Hadley Freeman, writing for the Guardian, has articulated the misogyny argument as an explanation for the horror of Elliot Rodger’s actions, with more persuasive clarity than many commentators who simply seem to trot out the “misogyny” line in an attempt to score political points or to make sense of a senseless tragedy.

Freeman writes,

Since news of the deaths broke over the weekend, journalists and commentators have argued vociferously about what, precisely, would make a young man from a privileged and, by all accounts, loving family feel such rage against women that he would end up killing six people and himself. Many writers I read and respect enormously have argued that to say Rodger’s real problem was mental illness is to dismiss his misogyny – and the misogyny that is endemic in western society. To argue that mental illness lay at the root of Rodger’s problem, they write, is almost to excuse him as a lone aberration, as opposed to seeing him for what he was: part of a pattern that is the inevitable effect of a sick society.

I have a lot of sympathy for this point of view. As one of my favourite feminist writers, Erin Gloria Ryan, has pointed out, when a man from the Middle East kills people, the western media immediately ascribes it to terrorism; when a black man kills people, it’s put down to cultural thuggery; but when a white man kills people, it is dismissed, she tweeted, as “a freak mental illnessThe fact that the mostly white media scrambles to remove white, privileged men from blame is exactly why we need more diverse newsrooms.”

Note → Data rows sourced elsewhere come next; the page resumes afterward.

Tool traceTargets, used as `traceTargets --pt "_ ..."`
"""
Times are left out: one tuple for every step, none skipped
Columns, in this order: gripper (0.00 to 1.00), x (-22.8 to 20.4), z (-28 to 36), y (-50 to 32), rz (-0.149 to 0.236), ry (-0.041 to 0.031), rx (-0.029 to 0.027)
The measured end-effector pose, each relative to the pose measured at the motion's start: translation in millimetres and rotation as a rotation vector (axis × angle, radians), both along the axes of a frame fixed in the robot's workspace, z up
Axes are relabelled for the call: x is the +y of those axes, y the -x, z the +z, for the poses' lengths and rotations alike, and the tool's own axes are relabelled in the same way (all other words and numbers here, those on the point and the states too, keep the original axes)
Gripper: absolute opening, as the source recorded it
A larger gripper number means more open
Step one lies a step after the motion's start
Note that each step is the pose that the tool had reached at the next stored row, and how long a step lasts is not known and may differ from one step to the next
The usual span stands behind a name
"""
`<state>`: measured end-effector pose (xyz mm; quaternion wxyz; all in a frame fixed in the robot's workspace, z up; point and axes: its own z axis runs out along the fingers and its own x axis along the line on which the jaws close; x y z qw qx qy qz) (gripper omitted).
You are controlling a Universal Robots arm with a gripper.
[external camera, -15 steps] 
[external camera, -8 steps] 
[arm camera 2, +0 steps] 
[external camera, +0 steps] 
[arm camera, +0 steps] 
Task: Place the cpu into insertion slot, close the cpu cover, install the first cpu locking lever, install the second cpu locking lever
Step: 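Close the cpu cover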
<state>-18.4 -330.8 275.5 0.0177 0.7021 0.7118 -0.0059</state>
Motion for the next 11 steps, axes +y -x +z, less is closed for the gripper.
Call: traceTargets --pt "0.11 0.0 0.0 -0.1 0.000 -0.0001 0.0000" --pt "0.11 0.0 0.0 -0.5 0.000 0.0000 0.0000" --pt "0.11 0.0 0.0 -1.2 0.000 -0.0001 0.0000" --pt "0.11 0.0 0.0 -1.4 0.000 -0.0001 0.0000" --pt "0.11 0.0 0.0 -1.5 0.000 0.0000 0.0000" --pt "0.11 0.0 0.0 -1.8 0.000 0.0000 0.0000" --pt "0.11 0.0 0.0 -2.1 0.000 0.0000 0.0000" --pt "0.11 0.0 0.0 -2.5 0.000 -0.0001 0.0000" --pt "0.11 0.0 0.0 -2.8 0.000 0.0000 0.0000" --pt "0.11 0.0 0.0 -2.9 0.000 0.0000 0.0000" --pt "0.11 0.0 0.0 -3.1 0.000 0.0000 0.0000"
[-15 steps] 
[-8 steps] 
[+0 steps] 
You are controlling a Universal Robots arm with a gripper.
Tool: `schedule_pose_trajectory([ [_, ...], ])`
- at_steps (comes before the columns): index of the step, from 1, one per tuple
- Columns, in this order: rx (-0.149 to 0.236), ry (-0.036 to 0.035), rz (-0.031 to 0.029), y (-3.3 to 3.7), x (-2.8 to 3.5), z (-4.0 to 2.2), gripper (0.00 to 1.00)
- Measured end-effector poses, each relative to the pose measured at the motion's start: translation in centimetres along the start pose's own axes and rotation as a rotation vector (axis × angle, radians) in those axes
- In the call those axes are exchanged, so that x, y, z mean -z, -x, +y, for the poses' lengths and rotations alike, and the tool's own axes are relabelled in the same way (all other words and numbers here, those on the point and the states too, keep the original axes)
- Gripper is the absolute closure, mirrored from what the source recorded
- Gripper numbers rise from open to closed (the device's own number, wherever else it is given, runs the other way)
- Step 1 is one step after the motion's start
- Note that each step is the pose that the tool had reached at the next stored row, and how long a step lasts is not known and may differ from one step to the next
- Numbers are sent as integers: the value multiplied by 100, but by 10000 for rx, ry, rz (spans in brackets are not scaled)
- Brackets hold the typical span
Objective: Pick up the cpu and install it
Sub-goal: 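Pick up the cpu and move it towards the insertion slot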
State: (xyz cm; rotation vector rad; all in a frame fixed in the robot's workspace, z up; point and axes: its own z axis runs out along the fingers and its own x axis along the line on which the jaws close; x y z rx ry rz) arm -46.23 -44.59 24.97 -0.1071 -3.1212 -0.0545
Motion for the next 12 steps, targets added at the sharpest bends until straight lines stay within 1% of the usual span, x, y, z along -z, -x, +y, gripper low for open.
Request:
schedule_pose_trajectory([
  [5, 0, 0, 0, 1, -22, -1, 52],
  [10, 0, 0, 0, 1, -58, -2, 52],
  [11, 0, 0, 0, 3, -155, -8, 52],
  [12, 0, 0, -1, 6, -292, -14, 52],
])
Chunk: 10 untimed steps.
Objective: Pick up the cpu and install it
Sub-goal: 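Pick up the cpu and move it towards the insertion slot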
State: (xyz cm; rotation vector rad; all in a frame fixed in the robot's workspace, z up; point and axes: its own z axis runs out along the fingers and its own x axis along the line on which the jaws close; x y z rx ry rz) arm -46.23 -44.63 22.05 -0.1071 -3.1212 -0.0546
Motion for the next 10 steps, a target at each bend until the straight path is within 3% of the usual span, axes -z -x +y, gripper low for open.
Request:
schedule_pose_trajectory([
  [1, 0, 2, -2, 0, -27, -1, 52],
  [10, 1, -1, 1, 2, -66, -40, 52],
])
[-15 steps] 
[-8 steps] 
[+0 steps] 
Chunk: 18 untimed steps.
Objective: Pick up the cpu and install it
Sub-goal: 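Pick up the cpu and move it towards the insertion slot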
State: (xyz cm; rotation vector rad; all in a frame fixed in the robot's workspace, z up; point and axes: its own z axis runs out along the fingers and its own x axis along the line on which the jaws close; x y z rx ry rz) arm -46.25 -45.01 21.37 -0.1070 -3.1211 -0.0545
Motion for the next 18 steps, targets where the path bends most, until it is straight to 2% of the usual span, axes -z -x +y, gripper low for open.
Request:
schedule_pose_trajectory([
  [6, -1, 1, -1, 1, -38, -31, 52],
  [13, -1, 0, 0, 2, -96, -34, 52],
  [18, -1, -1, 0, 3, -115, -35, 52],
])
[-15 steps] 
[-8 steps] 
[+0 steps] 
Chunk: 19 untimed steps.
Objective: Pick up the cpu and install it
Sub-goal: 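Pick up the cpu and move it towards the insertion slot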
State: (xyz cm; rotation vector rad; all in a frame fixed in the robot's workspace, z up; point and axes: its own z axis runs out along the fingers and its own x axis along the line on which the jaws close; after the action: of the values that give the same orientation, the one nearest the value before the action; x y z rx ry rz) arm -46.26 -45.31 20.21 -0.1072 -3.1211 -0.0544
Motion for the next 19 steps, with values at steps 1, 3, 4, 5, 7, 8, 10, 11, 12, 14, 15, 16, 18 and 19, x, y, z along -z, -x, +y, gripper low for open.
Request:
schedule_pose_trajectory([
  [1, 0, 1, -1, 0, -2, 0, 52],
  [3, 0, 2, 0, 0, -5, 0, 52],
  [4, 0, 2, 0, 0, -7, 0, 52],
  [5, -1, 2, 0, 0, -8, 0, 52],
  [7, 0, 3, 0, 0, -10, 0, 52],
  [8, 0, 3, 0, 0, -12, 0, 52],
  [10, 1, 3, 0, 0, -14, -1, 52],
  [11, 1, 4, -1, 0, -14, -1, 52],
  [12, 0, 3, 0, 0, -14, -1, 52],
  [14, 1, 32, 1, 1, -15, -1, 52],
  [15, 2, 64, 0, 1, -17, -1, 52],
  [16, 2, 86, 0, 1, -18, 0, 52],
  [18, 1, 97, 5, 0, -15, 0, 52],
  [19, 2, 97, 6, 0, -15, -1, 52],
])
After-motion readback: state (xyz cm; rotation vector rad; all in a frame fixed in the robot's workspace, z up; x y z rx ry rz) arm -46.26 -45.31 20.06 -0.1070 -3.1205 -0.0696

But Freeman is not willing to settle for misogyny as an adequate explanation for Rodger’s violent rampage. She goes on to write,

Rodger was enabled in his misogynistic feelings by a culture that exists to validate the feelings of angry, lonely and sometimes mentally unwell men…. Were other factors at play here, too, such as mental health, a financially straitened mental health system and an American political system cowed by the NRA, leading to too much access to guns? Yes, yes and yes. And to say that doesn’t diminish the part played by any of these reasons. In fact, they underline the dangers in one another.

Eliott Rodger hated some women. He also apparently hated Asians; he hated the men who had, in his sick mind, attained the pleasures that to him were denied. It seems, he even hated some members of his own family.

Anger and frustration that tip over into hatred create a powerful force. This force, if unchecked, almost inevitably leads to the kind of horror that erupted on the national scene last Friday and that tragically all too often explodes in private homes without the media attention that accompanied Rodger’s actions.

So, commentators who jump to the “misogyny” argument need to answer a challenging question. What realistic prescription are they offering to help the vengeful hate-filled Elliot Rodgers of the world manage their anger and check their violent impulses? How does the suggestion that Elliot Rodger is simply as sign that men hate women help us as a culture avoid producing more Elliot Rodgers?

What hope does the political designation “misogynist” hold out for the next Elliot Rodger? How does labeling men as “hate-filled” help move society towards a more open life-giving way of being?

What power might there be available to future Elliot Rodgers that might counterbalance the impotent rage they feel in the face of their frustrated desires and their consuming fixation? What force could their be to support these helpless young men in dealing with their despair?

I know my answer to this question. But I wonder what hope commentators who blame misogyny have to offer.